Task requirements — When you reach the line in the data below that contains "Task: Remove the", please start repeating lines exactly, and stop after the line that contains "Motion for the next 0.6", repeating nothing else.

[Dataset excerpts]
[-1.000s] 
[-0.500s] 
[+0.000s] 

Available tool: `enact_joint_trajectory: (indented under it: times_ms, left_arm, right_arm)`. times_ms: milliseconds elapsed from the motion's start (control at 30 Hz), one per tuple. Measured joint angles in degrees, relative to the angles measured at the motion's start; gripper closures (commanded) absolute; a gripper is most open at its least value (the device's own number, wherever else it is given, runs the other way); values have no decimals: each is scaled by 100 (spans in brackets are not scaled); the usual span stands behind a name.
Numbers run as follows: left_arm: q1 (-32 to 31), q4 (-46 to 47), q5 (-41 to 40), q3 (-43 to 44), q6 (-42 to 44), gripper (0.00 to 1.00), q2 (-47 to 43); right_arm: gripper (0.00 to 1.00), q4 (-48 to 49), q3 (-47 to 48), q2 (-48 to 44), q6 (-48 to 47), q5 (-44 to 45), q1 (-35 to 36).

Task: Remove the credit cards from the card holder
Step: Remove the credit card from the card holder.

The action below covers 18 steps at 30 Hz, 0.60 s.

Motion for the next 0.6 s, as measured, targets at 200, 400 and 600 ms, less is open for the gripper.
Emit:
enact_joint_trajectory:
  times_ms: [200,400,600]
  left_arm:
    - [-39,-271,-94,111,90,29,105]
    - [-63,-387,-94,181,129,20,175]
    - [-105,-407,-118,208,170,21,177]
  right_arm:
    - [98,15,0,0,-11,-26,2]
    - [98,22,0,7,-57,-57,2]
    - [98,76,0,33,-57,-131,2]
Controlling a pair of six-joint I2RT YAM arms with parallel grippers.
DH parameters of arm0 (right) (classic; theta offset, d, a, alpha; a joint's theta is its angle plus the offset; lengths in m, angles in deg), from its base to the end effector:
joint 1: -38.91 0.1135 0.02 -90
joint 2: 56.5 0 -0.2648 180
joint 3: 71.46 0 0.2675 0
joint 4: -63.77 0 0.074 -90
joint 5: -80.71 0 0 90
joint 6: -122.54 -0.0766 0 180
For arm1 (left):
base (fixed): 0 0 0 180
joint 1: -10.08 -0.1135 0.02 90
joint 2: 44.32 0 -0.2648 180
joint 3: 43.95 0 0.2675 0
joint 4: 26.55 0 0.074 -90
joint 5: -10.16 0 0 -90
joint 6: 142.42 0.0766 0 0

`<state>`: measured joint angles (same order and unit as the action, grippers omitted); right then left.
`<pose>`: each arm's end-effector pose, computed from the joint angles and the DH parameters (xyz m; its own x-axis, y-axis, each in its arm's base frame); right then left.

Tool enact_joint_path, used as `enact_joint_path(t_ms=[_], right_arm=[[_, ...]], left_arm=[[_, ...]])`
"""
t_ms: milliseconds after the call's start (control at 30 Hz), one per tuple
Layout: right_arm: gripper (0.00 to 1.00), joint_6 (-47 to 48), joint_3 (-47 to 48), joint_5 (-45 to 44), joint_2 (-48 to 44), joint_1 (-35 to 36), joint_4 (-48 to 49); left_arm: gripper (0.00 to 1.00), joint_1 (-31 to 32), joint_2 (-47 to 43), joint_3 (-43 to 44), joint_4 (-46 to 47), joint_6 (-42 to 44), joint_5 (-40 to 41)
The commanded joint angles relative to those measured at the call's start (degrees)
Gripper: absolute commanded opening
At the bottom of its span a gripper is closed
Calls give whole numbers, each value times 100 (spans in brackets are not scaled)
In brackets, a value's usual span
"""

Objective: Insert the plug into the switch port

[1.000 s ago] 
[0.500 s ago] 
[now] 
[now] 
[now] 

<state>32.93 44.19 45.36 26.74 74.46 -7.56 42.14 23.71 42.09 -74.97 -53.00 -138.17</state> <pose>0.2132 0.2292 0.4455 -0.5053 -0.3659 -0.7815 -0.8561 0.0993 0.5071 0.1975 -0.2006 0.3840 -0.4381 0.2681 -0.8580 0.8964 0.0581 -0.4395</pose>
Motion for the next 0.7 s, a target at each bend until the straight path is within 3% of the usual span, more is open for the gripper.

Answer —
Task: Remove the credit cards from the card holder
Step: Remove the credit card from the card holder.

The action below covers 18 steps at 30 Hz, 0.60 s.

Motion for the next 0.6 s, as measured, targets at 200, 400 and 600 ms, less is open for the gripper.

No more is needed to finish this exercise.